EXERCISE:
Search the data for the word "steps". Reproduce every line where it is found.

GIVEN RECORDS:
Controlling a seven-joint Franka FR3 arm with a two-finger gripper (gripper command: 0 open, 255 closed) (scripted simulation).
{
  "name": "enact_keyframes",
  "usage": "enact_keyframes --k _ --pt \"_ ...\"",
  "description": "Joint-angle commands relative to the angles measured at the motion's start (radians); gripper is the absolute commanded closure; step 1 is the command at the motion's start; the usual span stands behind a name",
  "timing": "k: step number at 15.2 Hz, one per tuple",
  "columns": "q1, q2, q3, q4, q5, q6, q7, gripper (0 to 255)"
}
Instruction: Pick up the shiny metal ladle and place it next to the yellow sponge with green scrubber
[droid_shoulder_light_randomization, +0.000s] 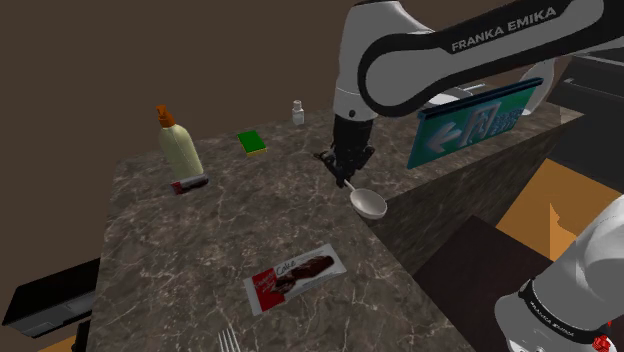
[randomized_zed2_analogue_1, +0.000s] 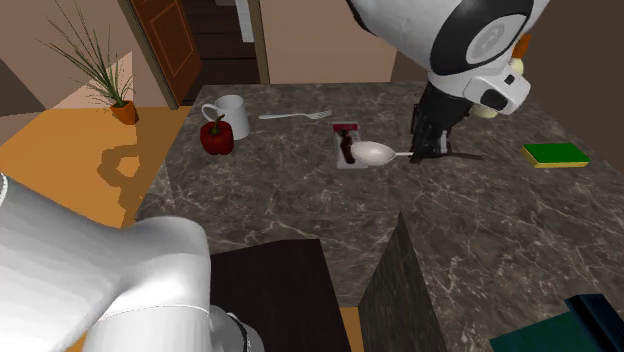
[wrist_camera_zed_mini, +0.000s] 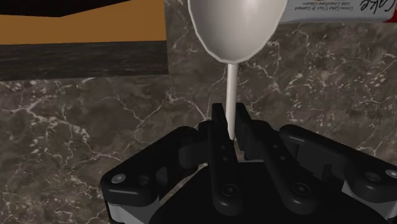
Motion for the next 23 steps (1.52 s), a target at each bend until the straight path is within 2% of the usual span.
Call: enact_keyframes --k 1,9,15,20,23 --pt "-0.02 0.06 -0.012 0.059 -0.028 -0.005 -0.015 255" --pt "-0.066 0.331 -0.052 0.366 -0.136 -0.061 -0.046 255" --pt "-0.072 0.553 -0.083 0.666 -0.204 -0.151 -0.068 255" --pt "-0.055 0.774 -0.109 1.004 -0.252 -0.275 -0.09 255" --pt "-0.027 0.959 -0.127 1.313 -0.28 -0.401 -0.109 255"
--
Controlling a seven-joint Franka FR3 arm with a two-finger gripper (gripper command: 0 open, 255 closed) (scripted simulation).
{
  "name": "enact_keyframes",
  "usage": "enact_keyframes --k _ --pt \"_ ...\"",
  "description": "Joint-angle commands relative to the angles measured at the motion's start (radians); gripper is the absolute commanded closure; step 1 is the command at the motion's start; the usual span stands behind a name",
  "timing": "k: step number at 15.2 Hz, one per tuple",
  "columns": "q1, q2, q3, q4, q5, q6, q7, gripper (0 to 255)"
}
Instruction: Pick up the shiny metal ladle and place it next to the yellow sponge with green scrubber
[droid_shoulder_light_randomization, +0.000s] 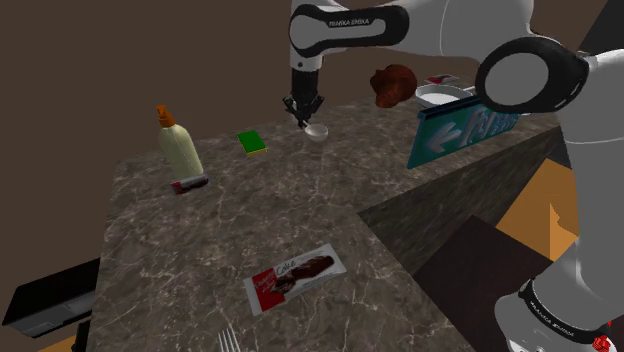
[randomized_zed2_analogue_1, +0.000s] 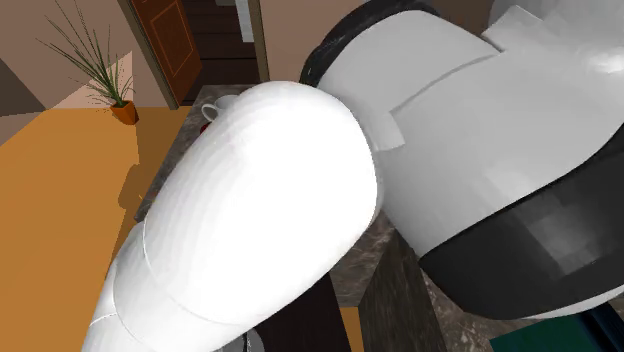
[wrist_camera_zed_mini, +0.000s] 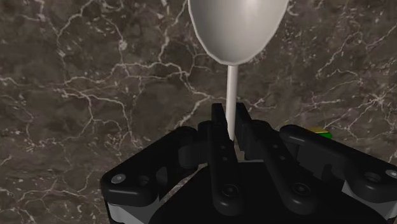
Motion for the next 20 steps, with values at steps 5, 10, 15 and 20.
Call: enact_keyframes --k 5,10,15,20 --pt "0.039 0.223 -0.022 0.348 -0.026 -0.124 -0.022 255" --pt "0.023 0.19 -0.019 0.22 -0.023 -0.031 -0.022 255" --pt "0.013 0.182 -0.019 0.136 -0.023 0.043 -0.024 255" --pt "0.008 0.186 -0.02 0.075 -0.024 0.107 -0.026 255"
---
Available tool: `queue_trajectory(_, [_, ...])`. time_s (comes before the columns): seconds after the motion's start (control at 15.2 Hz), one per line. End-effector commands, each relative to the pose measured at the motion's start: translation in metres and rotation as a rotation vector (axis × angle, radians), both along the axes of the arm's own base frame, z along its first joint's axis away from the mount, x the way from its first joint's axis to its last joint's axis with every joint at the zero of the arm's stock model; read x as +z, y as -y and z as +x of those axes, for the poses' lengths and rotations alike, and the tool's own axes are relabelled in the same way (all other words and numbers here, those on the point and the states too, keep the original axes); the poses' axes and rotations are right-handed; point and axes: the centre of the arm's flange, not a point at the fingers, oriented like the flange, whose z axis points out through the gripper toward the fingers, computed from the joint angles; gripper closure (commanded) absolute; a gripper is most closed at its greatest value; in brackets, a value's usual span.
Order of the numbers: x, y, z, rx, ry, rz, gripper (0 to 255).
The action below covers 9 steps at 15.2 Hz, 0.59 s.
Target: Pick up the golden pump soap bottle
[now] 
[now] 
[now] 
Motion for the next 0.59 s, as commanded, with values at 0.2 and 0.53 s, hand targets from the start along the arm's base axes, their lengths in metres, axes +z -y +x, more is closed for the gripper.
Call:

RESULT BELOW:
Motion for the next 23 steps (1.52 s), a target at each bend until the straight path is within 2% of the usual span.
Motion for the next 20 steps, with values at steps 5, 10, 15 and 20.
The action below covers 9 steps at 15.2 Hz, 0.59 s.

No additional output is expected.